Although we don't believe in timing the market or panicking over daily movements, we do like to keep an eye on market changes -- just in case they're material to our investing thesis.

Stocks were little changed today, as the benchmark S&P 500 and the narrower Dow Jones Industrial Average (^DJI -0.98%) fell 0.1% and 0.2%, respectively. While volatility in the S&P 500 was muted, Tesla Motors (TSLA 4.96%) took investors on another wild ride, as the stock surged 13% on a dot.com era-worthy analyst note from Morgan Stanley. Shares of Tesla are up more than sixfold over the past twelve months.

Let's step back in time only as far as last October, when Tesla Motors opined publicly that "the stock price that we have is more than we have any right to deserve." On that day, the stock closed at $173.15. Fast forward four months and the stock is now 43% higher, at $248.

Today's price pop is the result of an extremely bullish note from Morgan Stanley, in which analyst Adam Jonas more than doubled his stock price target to $320, from $153. The new forecast is based on a 15-year outlook. If you feel like betting on that forecast, ask yourself: What is the degree of confidence anyone can have regarding the size and profitability of Tesla Motors in 15 years' time?

Make no mistake about it: Jonas' assumptions are very aggressive. Even his bearish scenario -- which values the shares at just $100 -- has Tesla growing its auto production roughly tenfold to 220,000 vehicles by 2020 (from 22,400 last year). The base case scenario behind his $320 price target has Tesla manufacturing 370,000 vehicles per year by 2020.
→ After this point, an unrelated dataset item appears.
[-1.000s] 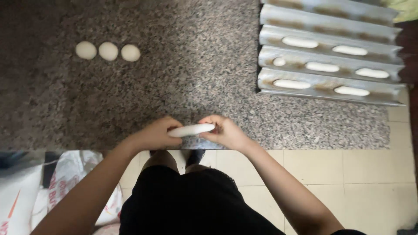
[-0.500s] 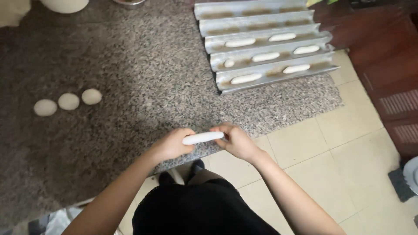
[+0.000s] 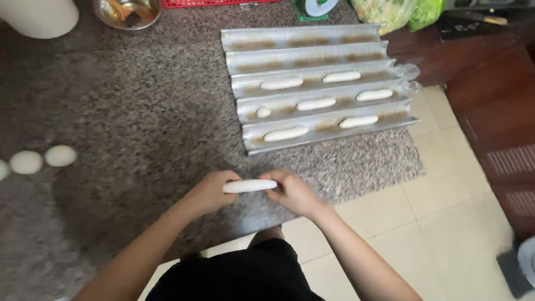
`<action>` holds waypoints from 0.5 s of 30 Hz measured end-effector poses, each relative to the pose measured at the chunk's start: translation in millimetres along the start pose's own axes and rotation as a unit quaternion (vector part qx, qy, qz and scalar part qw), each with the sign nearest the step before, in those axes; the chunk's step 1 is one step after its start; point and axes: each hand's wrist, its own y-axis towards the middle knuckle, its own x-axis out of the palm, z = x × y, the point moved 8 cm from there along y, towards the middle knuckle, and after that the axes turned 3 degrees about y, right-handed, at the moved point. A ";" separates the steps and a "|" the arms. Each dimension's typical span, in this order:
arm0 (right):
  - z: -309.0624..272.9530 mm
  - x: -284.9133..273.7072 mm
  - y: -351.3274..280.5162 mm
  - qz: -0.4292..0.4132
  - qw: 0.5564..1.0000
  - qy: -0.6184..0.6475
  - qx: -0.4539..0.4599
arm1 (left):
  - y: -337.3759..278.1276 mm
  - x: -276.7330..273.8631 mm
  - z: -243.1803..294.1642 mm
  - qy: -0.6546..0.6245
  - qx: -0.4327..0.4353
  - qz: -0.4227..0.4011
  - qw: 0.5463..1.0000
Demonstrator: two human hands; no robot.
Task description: Shape pieces of dough into long rolls and place them on a perforated baking tray.
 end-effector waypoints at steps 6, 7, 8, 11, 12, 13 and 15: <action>62.1 -121.7 52.9 -0.045 0.998 -0.030 -0.014 | 107.0 -1.4 92.5 0.024 -0.005 0.061 0.998; 71.8 -148.0 62.2 -0.043 0.998 -0.045 -0.018 | 131.9 0.3 106.0 0.025 -0.022 0.055 0.998; 81.0 -172.2 71.6 -0.042 0.997 -0.060 -0.022 | 155.8 1.9 117.7 0.025 -0.038 0.049 0.998; 136.8 -226.6 113.8 -0.056 0.997 -0.050 0.028 | 223.3 -7.0 154.9 0.009 0.063 0.119 0.991; 145.0 -241.1 129.2 -0.067 0.996 -0.051 0.025 | 244.3 -10.9 162.0 0.004 0.054 0.124 0.991; 151.5 -259.3 142.8 -0.036 0.997 -0.063 0.018 | 262.8 -15.5 165.7 0.040 0.026 0.136 0.990; 166.4 -284.5 171.0 -0.012 0.997 -0.073 0.008 | 296.2 -22.5 173.4 0.073 -0.010 0.148 0.986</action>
I have written before of my admiration for Tesla Motors and its CEO Elon Musk. What they have already accomplished is nothing short of remarkable and there is good reason to be excited about what they may yet accomplish. However, the stock must really be analyzed as a separate beast -- one that is now being driven by momentum "investors" and/or starry-eyed growth investors.

I have some sympathy for the second constituency; to quote Economics Nobel laureate Daniel Kahneman: "The combination of optimism and overconfidence is one of the main forces that keep capitalism alive." However, if you're going to be a "public market venture capitalist," you need to be prepared for the possibility -- perhaps even the likelihood -- of a permanent and significant loss of capital if the rosier-than-rosy scenario that is embedded in Tesla Motors' stock price on doesn't come to pass. By my (sober) reckoning, that price is now divorced from even an optimistic outlook for the company's fundamentals.